Documenting your menstrual cycles and the symptoms you experience throughout the month can help you and your healthcare provider determine whether you have the period flu.

In some cases, your practitioner may want to rule out other medical conditions that can cause similar symptoms during your menstrual cycle, such as premenstrual dysphoric disorder (PMDD) and irritable bowel syndrome (IBS)

Period Flu Symptoms

Period flu symptoms vary. They can be hardly noticeable, mildly inconvenient, or severe. These symptoms can begin anywhere from a week or two before the first day of your period or during your period.

Common symptoms include:

  • Abdominal cramps and pain
  • Bloating
  • Back pain
  • Breast fullness, tenderness, and pain
  • Digestive problems including constipation and diarrhea 
  • Headaches
  • Muscle or joint pain
  • Problems concentrating
  • Skin breakouts (acne)
  • Sleep disturbances
  • Water retention
  • Vomiting 
  • Fatigue


The exact cause of period flu is unclear. These flu-like symptoms are hypothesized to be the result of hormonal fluctuations that take place during the menstrual cycle. 

Research suggests that the flu-like symptoms may be caused by a person’s reaction to a drop in progesterone levels during the latter half of the menstrual cycle.

Progesterone may also play a role as a neurotransmitter, a chemical messenger in the brain. For example, a drop in progesterone levels may affect your brain’s ability to modulate other chemicals related to how you feel, like serotonin (known as the "feel-good" hormone).

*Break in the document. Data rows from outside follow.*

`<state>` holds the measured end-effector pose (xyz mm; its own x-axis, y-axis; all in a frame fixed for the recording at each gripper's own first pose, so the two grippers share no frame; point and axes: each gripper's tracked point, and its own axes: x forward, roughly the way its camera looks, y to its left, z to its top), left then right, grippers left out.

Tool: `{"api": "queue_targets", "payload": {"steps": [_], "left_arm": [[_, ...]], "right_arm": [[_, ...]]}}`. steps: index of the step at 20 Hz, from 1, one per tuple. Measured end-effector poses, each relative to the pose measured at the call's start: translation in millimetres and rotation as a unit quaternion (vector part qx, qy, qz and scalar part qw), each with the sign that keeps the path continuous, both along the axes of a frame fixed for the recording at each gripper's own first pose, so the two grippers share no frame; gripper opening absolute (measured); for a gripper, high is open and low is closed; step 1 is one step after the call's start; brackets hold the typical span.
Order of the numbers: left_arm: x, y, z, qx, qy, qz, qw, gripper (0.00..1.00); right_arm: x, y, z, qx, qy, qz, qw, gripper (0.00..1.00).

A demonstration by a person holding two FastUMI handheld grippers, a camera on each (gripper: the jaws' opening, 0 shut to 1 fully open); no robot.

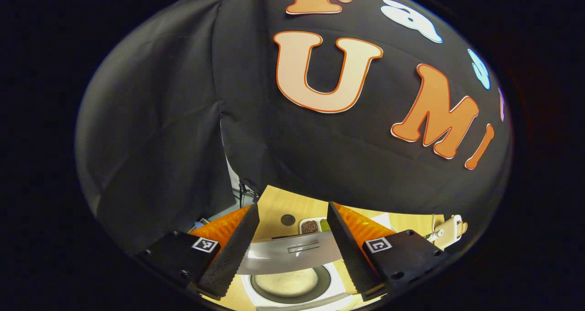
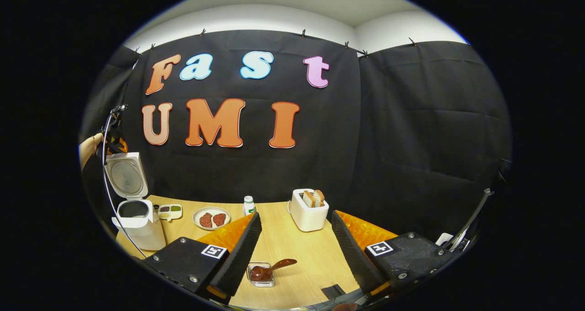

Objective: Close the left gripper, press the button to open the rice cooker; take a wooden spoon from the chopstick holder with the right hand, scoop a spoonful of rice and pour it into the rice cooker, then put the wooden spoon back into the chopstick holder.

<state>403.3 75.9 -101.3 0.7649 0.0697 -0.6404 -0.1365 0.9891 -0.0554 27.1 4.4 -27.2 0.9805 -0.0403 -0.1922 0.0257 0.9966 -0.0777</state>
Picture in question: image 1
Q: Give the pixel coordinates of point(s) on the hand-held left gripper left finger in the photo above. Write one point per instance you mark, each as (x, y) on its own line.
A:
(237, 251)

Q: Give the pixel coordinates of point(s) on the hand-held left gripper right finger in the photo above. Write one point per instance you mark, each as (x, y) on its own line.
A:
(349, 256)

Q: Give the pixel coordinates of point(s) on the white divided rice dish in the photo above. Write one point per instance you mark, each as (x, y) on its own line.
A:
(310, 226)

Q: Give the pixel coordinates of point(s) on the white rice cooker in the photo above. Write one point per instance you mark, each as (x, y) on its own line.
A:
(292, 256)

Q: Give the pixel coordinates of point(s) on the small dark round disc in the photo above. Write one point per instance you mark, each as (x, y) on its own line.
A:
(288, 219)

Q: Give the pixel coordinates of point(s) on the black tripod stand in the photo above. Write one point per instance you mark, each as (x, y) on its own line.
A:
(242, 192)

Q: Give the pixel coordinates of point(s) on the small white drink bottle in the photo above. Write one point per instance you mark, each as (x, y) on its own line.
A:
(436, 233)

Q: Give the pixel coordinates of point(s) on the white toaster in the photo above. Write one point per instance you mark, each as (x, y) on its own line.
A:
(451, 229)

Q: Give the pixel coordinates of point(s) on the toasted bread slice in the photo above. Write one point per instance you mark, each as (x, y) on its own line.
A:
(463, 226)

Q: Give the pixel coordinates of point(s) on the black backdrop cloth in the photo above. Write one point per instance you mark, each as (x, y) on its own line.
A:
(183, 119)

Hormonal Change Theory Explained

In the latter stage of your menstrual cycle, known as the luteal phase, your body releases an egg from an ovary. This is known as ovulation. If your egg isn’t fertilized, the sex hormones estrogen and progesterone drop sharply as your egg begins disintegrating and your uterine lining begins shedding. This hormonal drop is what’s typically associated with the flu-like symptoms.

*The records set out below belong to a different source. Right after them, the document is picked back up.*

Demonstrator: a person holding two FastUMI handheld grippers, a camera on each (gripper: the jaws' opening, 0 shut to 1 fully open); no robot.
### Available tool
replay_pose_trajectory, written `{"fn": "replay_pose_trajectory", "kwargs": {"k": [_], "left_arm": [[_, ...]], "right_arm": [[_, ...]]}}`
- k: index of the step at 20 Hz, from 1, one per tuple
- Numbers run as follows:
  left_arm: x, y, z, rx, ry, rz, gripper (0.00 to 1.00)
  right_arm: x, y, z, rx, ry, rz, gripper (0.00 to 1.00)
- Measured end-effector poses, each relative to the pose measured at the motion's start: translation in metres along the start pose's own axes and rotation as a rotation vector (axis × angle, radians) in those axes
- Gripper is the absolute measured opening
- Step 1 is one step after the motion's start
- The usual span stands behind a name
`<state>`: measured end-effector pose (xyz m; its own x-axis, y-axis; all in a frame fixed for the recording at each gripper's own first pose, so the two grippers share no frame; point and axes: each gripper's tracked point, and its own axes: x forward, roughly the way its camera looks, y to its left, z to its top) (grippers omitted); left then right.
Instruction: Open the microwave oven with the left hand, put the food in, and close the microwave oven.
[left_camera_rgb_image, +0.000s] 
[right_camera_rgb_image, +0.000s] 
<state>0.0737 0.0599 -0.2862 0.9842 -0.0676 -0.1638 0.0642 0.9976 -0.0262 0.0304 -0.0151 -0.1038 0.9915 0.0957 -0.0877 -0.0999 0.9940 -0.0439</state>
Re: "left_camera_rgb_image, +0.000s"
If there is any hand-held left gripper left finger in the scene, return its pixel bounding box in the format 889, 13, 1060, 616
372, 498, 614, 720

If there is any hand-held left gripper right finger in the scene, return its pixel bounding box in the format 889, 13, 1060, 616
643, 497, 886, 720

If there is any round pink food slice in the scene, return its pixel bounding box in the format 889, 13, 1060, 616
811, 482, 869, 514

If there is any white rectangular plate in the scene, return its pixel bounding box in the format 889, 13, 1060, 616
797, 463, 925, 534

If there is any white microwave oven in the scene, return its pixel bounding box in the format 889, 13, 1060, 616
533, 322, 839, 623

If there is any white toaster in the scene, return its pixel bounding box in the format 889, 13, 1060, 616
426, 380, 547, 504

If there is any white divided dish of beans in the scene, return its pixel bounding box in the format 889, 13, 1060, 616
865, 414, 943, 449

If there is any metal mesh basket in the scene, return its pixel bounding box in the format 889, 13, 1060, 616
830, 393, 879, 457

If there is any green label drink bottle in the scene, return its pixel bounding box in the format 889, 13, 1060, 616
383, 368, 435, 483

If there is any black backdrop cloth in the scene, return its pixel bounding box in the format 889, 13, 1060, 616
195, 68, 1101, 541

Other theories on the potential causes of PMS include:

  • Allergy to progesterone
  • Carbohydrate metabolism changes
  • Estrogen-progesterone imbalance
  • Excessive aldosterone, or ADH (the hormone that helps regulate the metabolism of sodium, chloride, and potassium)
  • Hyperprolactinemia (an excessive secretion of prolactin, the hormone that stimulates breast development)
  • Retention of sodium and water by the kidneys
  • Low blood sugar
  • Psychogenic factors


Treatment options for PMS, which may include symptoms described as period flu, include:

  • Hormonal contraceptives: These may be prescribed to help improve hormone-related symptoms of PMS or PMDD.
  • Antidepressants: Selective serotonin reuptake inhibitors (SSRIs) may help with psychological symptoms. Most of the time they are prescribed daily, but sometimes are limited to just two weeks before your period begins.
  • Painkillers: Over-the-counter medications such as nonsteroidal anti-inflammatory drugs (NSAIDs) such as ibuprofen or naproxen may be used to reduce pain and aches.
  • Diuretics: Water pills may be taken to help reduce bloating (water retention).
  • Supplements: Calcium is often recommended, but other supplements, including vitamin D, herbal remedies like St. John’s Wort, and acupuncture, do not have enough evidence to support their recommendation.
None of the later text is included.